Output every entry below exactly, without its pictures.
***** Records provided *****
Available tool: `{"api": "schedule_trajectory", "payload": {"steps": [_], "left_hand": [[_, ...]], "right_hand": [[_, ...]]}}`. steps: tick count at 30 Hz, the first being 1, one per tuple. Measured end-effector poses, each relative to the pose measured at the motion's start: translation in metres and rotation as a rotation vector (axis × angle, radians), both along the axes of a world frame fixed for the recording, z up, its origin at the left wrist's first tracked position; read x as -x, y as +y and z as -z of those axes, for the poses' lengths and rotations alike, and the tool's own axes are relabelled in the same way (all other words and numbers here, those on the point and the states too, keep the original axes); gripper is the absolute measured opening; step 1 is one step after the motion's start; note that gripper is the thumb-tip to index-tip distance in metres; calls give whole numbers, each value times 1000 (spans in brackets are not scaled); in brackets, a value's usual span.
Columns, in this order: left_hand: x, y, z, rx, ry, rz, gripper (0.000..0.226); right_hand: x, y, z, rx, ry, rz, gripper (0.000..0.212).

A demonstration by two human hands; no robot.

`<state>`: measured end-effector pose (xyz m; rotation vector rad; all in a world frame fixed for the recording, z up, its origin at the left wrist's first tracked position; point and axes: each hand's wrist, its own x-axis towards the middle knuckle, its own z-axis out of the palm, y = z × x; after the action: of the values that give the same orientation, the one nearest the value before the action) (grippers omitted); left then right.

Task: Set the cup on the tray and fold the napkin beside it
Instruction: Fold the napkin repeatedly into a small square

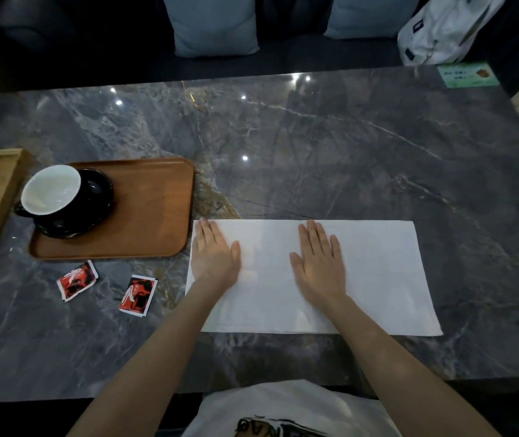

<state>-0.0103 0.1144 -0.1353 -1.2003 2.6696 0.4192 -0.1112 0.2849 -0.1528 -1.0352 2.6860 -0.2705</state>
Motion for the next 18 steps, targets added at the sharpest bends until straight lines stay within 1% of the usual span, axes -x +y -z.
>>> {"api": "schedule_trajectory", "payload": {"steps": [2,4,6,7,9,10,11,13,18], "left_hand": [[7,7,-8,-30,-14,-39,68],[12,21,-14,-3,0,12,66],[15,42,-17,40,62,188,62],[15,55,-19,47,98,297,62],[19,82,-16,-6,145,485,74],[20,93,-12,-32,141,544,78],[22,102,-7,-47,147,572,75],[25,110,1,-70,152,565,65],[24,111,12,-81,143,552,63]], "right_hand": [[0,-1,-1,-8,-17,3,60],[3,-3,-6,31,-87,18,55],[7,-4,-15,125,-157,52,50],[7,-2,-21,186,-160,84,48],[10,9,-30,301,-88,197,43],[13,18,-32,335,-37,269,39],[17,27,-33,345,5,340,36],[27,48,-33,309,40,473,37],[50,86,-40,69,12,790,51]]}}
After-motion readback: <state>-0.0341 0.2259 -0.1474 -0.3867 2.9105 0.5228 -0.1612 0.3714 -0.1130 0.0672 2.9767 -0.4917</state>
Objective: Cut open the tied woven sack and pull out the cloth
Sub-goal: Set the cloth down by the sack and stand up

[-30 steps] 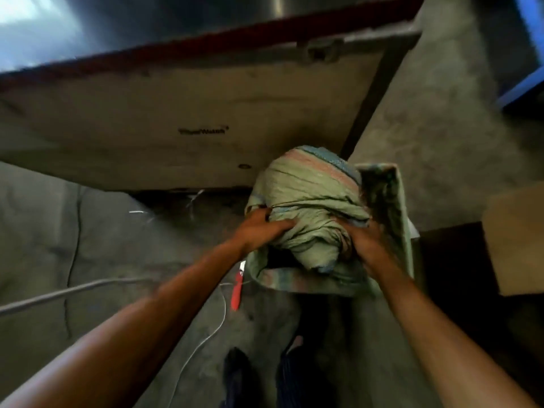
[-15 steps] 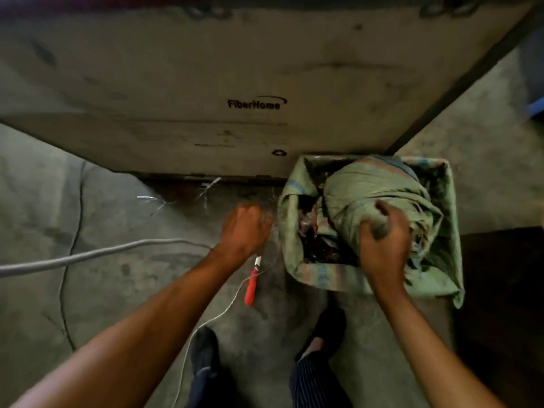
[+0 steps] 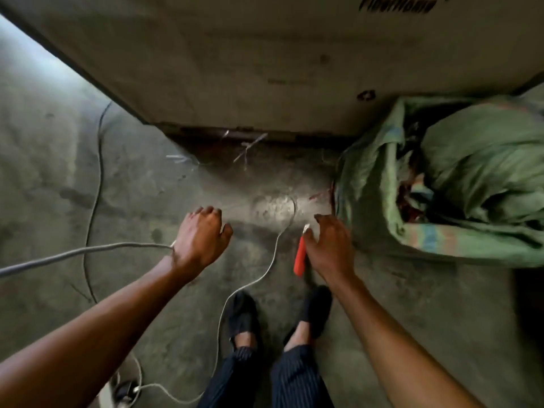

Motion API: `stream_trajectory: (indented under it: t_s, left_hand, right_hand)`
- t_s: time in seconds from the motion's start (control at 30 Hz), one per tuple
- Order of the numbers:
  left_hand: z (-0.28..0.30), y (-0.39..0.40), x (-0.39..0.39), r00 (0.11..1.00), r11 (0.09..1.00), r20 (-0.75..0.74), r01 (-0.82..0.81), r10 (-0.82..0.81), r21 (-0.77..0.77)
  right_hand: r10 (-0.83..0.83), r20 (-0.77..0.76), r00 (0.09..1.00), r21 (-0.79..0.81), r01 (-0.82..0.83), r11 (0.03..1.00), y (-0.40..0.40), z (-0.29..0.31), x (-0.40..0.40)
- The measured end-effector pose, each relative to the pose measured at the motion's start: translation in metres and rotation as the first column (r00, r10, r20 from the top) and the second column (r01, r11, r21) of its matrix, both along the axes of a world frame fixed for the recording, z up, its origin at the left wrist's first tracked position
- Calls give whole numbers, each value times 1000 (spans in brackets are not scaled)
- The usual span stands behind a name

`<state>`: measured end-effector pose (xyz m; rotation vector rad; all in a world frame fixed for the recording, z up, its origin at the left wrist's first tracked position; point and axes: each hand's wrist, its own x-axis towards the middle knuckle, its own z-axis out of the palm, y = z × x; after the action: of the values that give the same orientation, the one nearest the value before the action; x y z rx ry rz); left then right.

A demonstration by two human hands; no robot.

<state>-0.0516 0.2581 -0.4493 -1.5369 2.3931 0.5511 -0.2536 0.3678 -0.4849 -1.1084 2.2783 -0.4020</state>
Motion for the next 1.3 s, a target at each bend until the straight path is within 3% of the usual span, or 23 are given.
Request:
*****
Solved problem:
Available tool: `{"api": "schedule_trajectory", "payload": {"steps": [_], "left_hand": [[_, ...]], "right_hand": [[_, ...]]}}`. steps: tick count at 30 Hz, the first being 1, one per tuple. Measured end-effector poses, each relative to the pose measured at the motion's start: translation in metres and rotation as a rotation vector (axis × angle, radians), both along the axes of a world frame fixed for the recording, z up, its origin at the left wrist's first tracked position; read x as -x, y as +y and z as -z of those axes, for the poses' lengths and rotations alike, and the tool's own axes are relabelled in the same way (all other words and numbers here, those on the point and the states too, keep the original axes); gripper is the absolute measured opening; step 1 is one step after the motion's start; note that gripper is the thumb-tip to index-tip distance in metres; calls give whole numbers, each value times 1000 (spans in brackets are not scaled); in brackets, a value's usual span.
Columns, in this order: left_hand: x, y, z, rx, ry, rz, gripper (0.000..0.226); right_hand: x, y, z, rx, ry, rz, gripper (0.000..0.212).

A demonstration by two human hands; no robot.

`<state>`: measured end-effector pose (xyz m; rotation vector rad; all in a world frame fixed for the recording, z up, its origin at the left wrist's first tracked position; point and axes: each hand's wrist, its own x-axis towards the middle knuckle, its own z-axis out of the palm, y = z × x; after the action: of the values that give the same orientation, the one nearest the value before the action) (grippers omitted); left then right.

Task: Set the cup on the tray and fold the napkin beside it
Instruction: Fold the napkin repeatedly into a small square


<state>-0.0103 0.1144 -0.1353 -1.2003 2.6696 0.4192 -0.1112 0.2849 -0.1528 -1.0352 2.6860 -0.2705</state>
Motion for the next 18 steps, targets added at the sharpest bends until straight lines stay within 1% of the usual span, axes -x +y -z.
>>> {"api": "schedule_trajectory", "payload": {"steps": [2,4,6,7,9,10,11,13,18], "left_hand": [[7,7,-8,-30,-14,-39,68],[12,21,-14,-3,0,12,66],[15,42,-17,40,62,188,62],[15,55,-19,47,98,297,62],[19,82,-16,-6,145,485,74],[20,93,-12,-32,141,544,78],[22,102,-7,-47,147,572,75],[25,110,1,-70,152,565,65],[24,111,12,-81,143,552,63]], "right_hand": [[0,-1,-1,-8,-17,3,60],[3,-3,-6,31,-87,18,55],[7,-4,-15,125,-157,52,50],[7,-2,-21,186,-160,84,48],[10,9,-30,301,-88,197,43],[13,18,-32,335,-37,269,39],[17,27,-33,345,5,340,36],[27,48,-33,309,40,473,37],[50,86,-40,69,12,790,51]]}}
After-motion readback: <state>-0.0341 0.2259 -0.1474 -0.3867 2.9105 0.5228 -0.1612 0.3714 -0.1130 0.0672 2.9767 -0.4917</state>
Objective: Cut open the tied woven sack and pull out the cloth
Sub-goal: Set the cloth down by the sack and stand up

[-30 steps] 
[-15 steps] 
[+0 steps] 

Motion API: `stream_trajectory: (indented under it: t_s, left_hand, right_hand)`
- t_s: time in seconds from the motion's start (control at 30 Hz), one per tuple
- Order of the numbers:
  left_hand: z (-0.28..0.30), y (-0.39..0.40), x (-0.39..0.39), r00 (0.11..1.00), r11 (0.09..1.00), r20 (-0.75..0.74), r01 (-0.82..0.81), r10 (-0.82..0.81), r21 (-0.77..0.77)
  right_hand: r10 (-0.83..0.83), r20 (-0.77..0.76), r00 (0.09..1.00), r21 (-0.79..0.81), r01 (-0.82..0.83), r11 (0.03..1.00), y (-0.40..0.40), z (-0.29..0.31), x (-0.40..0.40)
- The measured end-effector pose, each relative to the pose measured at the motion's start: translation in metres and rotation as the first column (r00, r10, r20 from the top) and the second column (r01, r11, r21) of its matrix, both along the axes of a world frame fixed for the recording, z up, its origin at the left wrist's first tracked position
- Calls give whole numbers, each value times 1000 (spans in brackets are not scaled)
- The usual span stands behind a name

`<state>`: measured end-effector pose (xyz m; rotation vector rad; all in a world frame fixed for the recording, z up, its origin at the left wrist's first tracked position; point and axes: each hand's wrist, its own x-axis towards the middle knuckle, its own z-axis out of the palm, y = z × x; after the action: of the values that give the same orientation, the one nearest the value before the action; x y z rx ry rz); left then right.

A demonstration by two human hands; no robot.

<state>-0.0516 0.2581 -0.4493 -1.5369 2.3931 0.5511 -0.2536 0.3678 -0.4849 -1.1084 2.2783 -0.4020</state>
Motion for the next 1.3 s, a target at each bend until the straight path is within 3% of the usual span, or 23 are given.
Request:

Output is finished, and nothing else is required.